_BRIEF_: The data must be copied over exactly and in full.
::::::
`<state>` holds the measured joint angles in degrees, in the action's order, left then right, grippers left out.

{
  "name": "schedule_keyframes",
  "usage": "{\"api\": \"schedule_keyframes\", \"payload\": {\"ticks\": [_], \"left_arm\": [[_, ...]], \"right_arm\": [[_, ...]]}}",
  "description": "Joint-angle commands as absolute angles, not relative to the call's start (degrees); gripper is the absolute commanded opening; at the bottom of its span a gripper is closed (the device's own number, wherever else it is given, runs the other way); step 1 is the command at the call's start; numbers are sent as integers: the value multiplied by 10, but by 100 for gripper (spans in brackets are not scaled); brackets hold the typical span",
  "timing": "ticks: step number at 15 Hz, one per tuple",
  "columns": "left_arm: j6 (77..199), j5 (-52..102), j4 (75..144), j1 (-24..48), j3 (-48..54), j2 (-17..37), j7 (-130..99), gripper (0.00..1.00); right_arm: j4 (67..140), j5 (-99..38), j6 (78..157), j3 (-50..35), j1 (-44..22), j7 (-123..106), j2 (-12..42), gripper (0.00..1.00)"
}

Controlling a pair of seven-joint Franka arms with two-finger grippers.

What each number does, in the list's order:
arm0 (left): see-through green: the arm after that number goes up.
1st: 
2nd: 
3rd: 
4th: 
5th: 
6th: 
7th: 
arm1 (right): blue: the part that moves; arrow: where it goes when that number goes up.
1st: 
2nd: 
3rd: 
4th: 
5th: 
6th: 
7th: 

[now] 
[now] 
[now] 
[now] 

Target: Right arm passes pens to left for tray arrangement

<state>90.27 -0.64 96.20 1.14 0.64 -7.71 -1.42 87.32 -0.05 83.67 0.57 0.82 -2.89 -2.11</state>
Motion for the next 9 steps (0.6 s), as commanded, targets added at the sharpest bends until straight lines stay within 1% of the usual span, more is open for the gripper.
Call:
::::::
_OUTPUT BELOW_:
`<state>` holds the measured joint angles in degrees, in the action's order, left then right, grippers left out.

{
  "name": "schedule_keyframes",
  "usage": "{\"api\": \"schedule_keyframes\", \"payload\": {\"ticks\": [_], \"left_arm\": [[_, ...]], \"right_arm\": [[_, ...]]}}",
  "description": "Joint-angle commands as absolute angles, not relative to the call's start (degrees); gripper is the absolute commanded opening; at the bottom of its span a gripper is closed (the device's own number, wherever else it is given, runs the other way); step 1 is the command at the call's start; numbers are sent as integers: the value multiplied by 10, but by 100 for gripper (spans in brackets are not scaled); brackets hold the typical span",
  "timing": "ticks: step number at 15 Hz, one per tuple",
  "columns": "left_arm: j6 (77..199), j5 (-52..102), j4 (75..144), j1 (-24..48), j3 (-48..54), j2 (-17..37), j7 (-130..99), gripper (0.00..1.00); right_arm: j4 (67..140), j5 (-99..38), j6 (78..157), j3 (-50..35), j1 (-44..22), j7 (-123..106), j2 (-12..42), gripper (0.00..1.00)"
}

Controlling a pair of seven-joint Franka arms with two-finger grippers.

What each number does, in the list's order:
arm0 (left): see-through green: the arm after that number goes up.
1st: 
2nd: 
3rd: 
4th: 
5th: 
6th: 
7th: 
arm1 (right): blue: the part that moves; arrow: where it goes when that number goes up.
1st: 
2nd: 
3rd: 
4th: 
5th: 
6th: 
7th: 

[now] 
[now] 
[now] 
[now] 

Target: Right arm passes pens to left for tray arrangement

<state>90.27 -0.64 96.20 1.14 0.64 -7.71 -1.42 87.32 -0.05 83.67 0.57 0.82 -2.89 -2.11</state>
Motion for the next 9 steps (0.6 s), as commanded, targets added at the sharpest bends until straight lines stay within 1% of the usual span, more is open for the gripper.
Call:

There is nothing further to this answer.